TASK DESCRIPTION: Would you please copy out each entry exactly?

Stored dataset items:
┄┄┄┄┄┄┄┄┄┄
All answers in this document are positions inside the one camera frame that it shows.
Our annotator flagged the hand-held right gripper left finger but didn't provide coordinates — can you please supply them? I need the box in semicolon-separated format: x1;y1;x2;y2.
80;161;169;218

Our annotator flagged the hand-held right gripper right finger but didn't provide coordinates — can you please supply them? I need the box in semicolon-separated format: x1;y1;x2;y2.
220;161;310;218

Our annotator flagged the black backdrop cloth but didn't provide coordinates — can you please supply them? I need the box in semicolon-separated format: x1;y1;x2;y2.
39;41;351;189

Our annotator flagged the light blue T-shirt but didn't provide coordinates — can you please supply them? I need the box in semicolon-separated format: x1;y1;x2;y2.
┄┄┄┄┄┄┄┄┄┄
WORKED SOLUTION:
All answers in this document are positions inside the one camera frame that it shows.
Our annotator flagged the hand-held right gripper left finger but didn't provide coordinates — can you please supply them? I need the box in semicolon-separated format: x1;y1;x2;y2.
80;161;169;218

Our annotator flagged the hand-held right gripper right finger but didn't provide coordinates — can you please supply them? I need the box in semicolon-separated format: x1;y1;x2;y2.
220;161;310;218

Our annotator flagged the black backdrop cloth but didn't provide coordinates — can you please supply them? I need the box in semicolon-separated format: x1;y1;x2;y2.
39;41;351;189

Our annotator flagged the light blue T-shirt but didn't provide coordinates — can you please supply them? I need the box in semicolon-separated format: x1;y1;x2;y2.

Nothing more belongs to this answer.